Are you concerned about the state of current housing provision? Worried about further decline in the years ahead? Decent Homes for All addresses fundamental questions about the current housing crisis; examining its history and evolution.
The first text on the housing-planning interface, it explores the relationship between planning and housing supply, focusing on housing supply, the quality and form of residential development, affordability and sustainability and the changing nature of planning itself. The questions covered include:
- Why have we moved away from state housing provision?
- How might the current crisis in housing affordability be addressed through planning policy?
- Why has recent debate broadened to encompass the idea of ‘sustainable communities’?
- How will we deliver quality, affordable housing in the future?
- What role should the planning system play in delivering decent homes in the years ahead?

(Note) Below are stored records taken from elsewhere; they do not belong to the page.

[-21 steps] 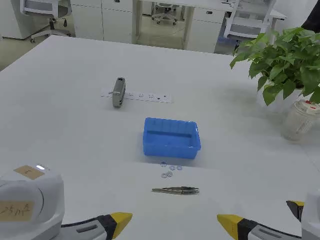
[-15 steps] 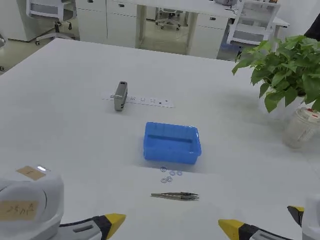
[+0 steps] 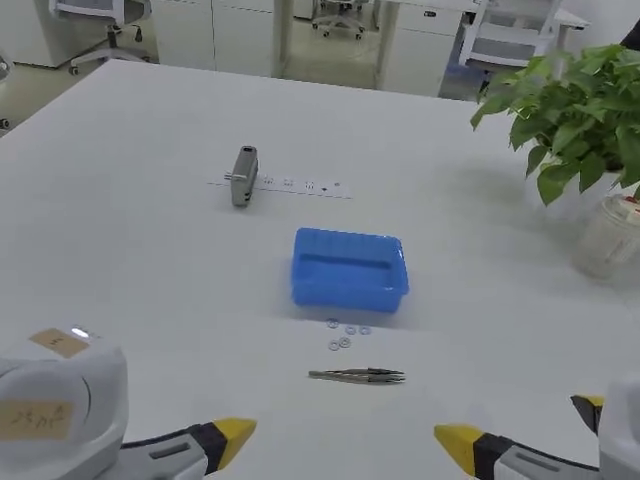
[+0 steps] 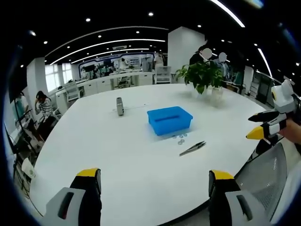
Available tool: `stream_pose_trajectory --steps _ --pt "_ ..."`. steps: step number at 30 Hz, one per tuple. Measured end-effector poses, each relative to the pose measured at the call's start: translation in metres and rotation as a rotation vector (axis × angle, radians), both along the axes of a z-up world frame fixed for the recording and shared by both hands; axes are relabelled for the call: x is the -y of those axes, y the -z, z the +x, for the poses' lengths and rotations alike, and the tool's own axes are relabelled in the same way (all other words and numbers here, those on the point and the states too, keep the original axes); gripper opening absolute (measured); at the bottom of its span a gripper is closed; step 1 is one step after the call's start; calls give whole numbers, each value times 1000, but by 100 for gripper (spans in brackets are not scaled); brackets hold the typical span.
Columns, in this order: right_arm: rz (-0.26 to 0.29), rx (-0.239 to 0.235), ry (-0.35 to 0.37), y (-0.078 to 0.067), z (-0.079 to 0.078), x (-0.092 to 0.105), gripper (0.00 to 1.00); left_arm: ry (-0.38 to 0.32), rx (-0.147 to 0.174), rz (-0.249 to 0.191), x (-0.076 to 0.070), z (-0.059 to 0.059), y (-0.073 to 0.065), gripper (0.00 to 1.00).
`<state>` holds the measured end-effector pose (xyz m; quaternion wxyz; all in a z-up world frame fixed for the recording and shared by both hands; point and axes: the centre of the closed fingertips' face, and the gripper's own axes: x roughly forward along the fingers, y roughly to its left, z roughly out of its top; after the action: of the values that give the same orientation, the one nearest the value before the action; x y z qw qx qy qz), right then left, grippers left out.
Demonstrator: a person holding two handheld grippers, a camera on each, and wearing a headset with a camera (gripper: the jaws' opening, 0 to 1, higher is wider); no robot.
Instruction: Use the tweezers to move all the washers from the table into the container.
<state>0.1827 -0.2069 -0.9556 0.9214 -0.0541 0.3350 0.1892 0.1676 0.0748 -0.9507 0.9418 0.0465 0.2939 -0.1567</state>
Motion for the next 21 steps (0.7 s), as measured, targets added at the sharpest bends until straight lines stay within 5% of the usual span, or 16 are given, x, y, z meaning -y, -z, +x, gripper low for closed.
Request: stream_pose_trajectory --steps 21 --pt "-12 -30 -24 9 9 -1 87 20 -32 26 4 10 8 95"
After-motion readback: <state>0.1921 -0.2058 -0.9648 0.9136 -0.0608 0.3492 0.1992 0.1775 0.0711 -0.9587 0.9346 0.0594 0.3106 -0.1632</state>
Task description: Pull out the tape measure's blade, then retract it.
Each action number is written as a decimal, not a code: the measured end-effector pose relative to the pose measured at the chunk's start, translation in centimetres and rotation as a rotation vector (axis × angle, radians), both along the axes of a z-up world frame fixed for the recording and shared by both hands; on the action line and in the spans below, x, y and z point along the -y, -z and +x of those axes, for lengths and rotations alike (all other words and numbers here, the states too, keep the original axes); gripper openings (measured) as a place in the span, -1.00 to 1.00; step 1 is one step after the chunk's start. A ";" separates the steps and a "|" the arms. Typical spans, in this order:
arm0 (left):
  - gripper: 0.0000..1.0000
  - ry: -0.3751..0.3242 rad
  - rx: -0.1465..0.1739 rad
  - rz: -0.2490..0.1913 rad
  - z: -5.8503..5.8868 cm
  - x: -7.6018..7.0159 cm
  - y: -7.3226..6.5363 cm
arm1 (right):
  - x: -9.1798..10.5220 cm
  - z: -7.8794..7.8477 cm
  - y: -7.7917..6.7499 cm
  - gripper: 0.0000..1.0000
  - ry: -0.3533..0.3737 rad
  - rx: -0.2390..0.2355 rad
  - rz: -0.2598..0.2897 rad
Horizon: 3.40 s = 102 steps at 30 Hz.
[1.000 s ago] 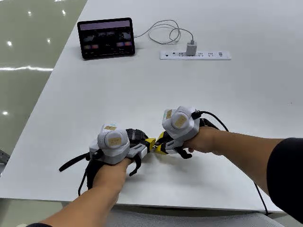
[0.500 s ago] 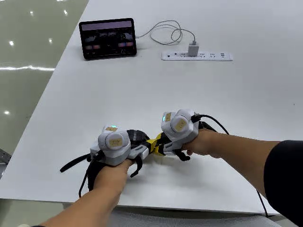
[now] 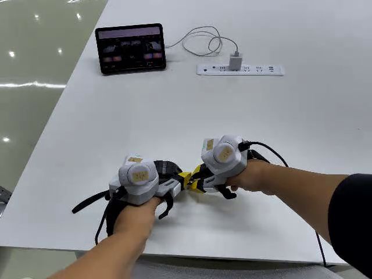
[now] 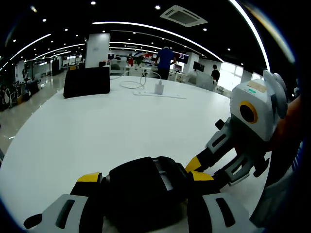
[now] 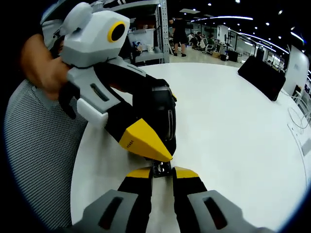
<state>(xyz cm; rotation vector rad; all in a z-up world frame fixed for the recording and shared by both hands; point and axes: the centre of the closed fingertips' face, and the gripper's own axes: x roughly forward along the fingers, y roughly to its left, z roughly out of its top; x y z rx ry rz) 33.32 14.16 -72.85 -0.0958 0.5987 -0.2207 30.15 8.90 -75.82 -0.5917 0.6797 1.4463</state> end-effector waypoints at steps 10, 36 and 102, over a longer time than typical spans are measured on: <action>0.31 -0.002 0.001 -0.003 0.0 0.0 0.0 | -0.4 0.2 0.1 -0.79 -0.005 0.007 -0.008; 0.29 0.007 -0.005 -0.020 -0.1 0.0 0.1 | -0.7 0.1 0.0 -0.81 0.038 -0.019 0.001; 1.00 0.401 -0.091 -0.107 -3.3 1.3 -1.8 | 5.7 0.0 -3.8 -0.17 0.247 0.002 0.101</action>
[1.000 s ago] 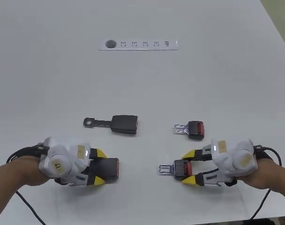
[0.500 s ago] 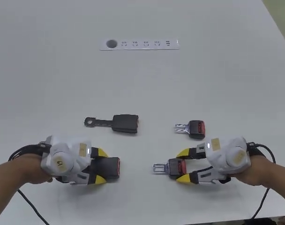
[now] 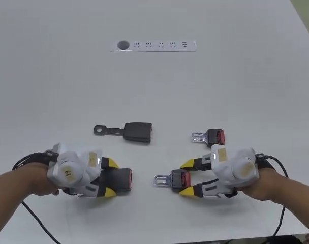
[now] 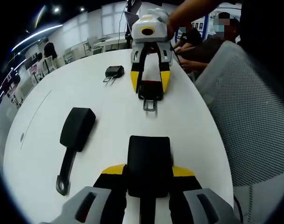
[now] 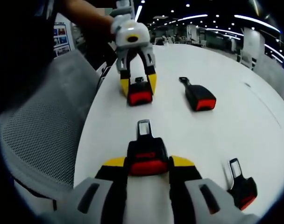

This comprehensive narrative provides students, planners and researchers with a valuable account of the evolving relationship between planning and housing to aid contextual understanding and suggest how current issues might evolve in the future.
About the Author
Nick Gallent is Reader in Planning and Housing at University College London’s Bartlett School of Planning. He has previously lectured in UK housing policy at the University of Manchester and been a researcher at Cardiff University’s Centre for Housing Management and Development. His principal research interests are in the areas of planning for affordable housing, the housing and planning policy relationship, and planning in the urban fringe and in rural areas.
Mark Tewdwr-Jones is Professor of Spatial Planning and Governance and Director of Research at University College London’s Bartlett School of Planning. His research interests are related to planning, politics, community planning, and urban and regional development. He is currently involved in a number of research projects, including work on European spatial planning, the scope and relevance of local planning, and the relationship between cities and identity.